For me clarity in this matter depends upon discerning the root causes of American economic escapism. In my view the burgeoning American deficit is a clear indication that we are carefully nursing some fundamental delusions. My sister-in-law and I talked on the phone the other day and I asked about the bees hived in their yard in north Georgia. Heavy rains had destroyed the blossoms there about so she was pressed to feed them sugar water to keep them from starving—which she did. I told her that now her bees will have become accustomed to an entitlement and that they would never again hover about the countryside gathering nectar. This is really so far as I know an open question, can bees be re-educated to never browse for nectar again but rather depend upon sugar water handouts? I like to think (though I don’t know for sure) that the first chance they get to gather nectar productively they will do so.
Just so with man; if there is nectar to gather even if substantial effort is required, if not encumbered by overwhelming negative forces, they will prefer to creativity fulfill the hunter instinct. This is an unproven supposition on my part, but I strongly suspect that is true since happiness derived from productive creativity is affirmative and supportive of self-esteem and happiness.

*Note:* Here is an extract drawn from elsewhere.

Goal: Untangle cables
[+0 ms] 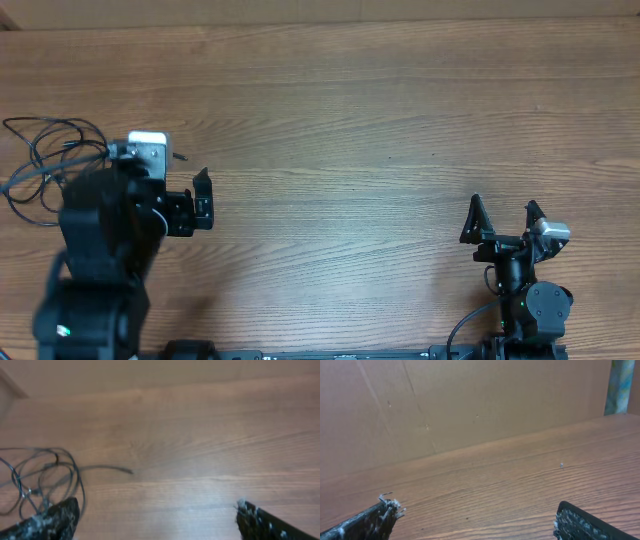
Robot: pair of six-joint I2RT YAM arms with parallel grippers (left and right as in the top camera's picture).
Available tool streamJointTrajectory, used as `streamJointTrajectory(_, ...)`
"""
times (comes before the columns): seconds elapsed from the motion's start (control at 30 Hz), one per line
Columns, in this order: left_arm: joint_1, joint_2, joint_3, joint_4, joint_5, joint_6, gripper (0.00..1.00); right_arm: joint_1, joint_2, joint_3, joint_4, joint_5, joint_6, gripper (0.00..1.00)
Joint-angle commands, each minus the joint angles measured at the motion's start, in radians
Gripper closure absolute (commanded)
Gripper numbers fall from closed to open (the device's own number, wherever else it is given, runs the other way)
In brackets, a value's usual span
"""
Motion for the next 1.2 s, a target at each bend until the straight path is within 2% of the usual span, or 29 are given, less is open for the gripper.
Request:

Now in American “overwhelming negative forces” are seated in the worship of capitalism as the primary if not sole determiner of the distribution of wealth. This has led to great disparities in wealth as the labor market sets prices of significant swaths of productive labor below its true value. That is, from the get-go there is an arbitrary redistribution of wealth from its actual sources. When this is combined with the principle that possession is nine-tenths of the law, the scene is set for great injustice and atrophy of overall economic activity. Instead of widespread abundance, we have widespread marginality and poverty. (Note: I have repeatedly asserted that capitalism as an economic engine is a necessary though not sufficient factor in the US economy.)

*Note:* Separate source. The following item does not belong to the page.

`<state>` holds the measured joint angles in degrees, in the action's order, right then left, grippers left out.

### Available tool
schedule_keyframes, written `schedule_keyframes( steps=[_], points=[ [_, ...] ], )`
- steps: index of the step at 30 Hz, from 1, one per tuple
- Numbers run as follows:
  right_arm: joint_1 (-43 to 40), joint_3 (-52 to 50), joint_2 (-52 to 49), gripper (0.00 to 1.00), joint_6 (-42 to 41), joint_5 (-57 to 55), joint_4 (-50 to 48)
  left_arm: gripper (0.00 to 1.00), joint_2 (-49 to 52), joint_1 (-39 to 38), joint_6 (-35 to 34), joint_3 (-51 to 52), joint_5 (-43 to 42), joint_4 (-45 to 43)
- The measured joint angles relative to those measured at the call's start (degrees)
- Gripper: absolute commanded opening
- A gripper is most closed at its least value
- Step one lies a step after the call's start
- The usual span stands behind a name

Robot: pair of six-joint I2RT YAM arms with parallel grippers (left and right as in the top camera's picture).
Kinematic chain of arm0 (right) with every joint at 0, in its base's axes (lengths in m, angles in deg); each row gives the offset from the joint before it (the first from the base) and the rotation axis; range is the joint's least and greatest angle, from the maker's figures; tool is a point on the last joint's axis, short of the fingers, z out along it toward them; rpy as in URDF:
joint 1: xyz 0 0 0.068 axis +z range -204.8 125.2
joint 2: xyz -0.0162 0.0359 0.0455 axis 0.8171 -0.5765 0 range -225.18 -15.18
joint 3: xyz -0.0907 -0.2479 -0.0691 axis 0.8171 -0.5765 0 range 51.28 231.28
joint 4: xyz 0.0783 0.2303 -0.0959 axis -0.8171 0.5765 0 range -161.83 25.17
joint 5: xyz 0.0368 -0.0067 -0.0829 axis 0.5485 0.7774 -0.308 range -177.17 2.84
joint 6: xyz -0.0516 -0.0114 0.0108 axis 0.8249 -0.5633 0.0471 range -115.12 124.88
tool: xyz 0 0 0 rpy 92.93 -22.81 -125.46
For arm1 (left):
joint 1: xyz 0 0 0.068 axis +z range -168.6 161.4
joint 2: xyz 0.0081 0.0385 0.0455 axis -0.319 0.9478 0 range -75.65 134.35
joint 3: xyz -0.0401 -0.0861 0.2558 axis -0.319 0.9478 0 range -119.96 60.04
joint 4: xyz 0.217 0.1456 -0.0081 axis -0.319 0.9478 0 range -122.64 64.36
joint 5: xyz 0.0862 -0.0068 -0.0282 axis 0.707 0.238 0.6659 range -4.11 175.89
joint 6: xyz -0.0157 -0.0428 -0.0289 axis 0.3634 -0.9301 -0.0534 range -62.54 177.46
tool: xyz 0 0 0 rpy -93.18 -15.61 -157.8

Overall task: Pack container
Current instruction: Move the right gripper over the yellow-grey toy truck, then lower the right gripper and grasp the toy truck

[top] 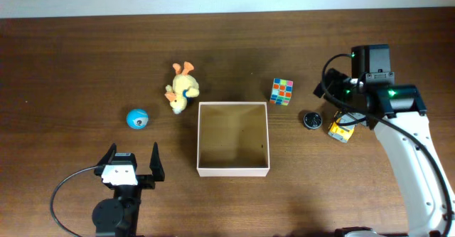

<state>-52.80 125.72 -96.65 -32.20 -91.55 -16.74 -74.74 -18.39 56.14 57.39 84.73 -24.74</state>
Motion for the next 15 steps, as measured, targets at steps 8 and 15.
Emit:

Thus, I do not fault those concerned about the burgeoning national debt since it represents the result of a sure to be fatal escapism. I disagree that the fundamental problem we are facing is “lazy bees.” I think the problem rather is the unjust distribution of wealth at the fountainhead—at its source not only among the entrepreneur capitalists at the top of the mountain, but among the many laborers at the base. Perhaps bees, at some point, rather just die than work for nectar insufficient for survival.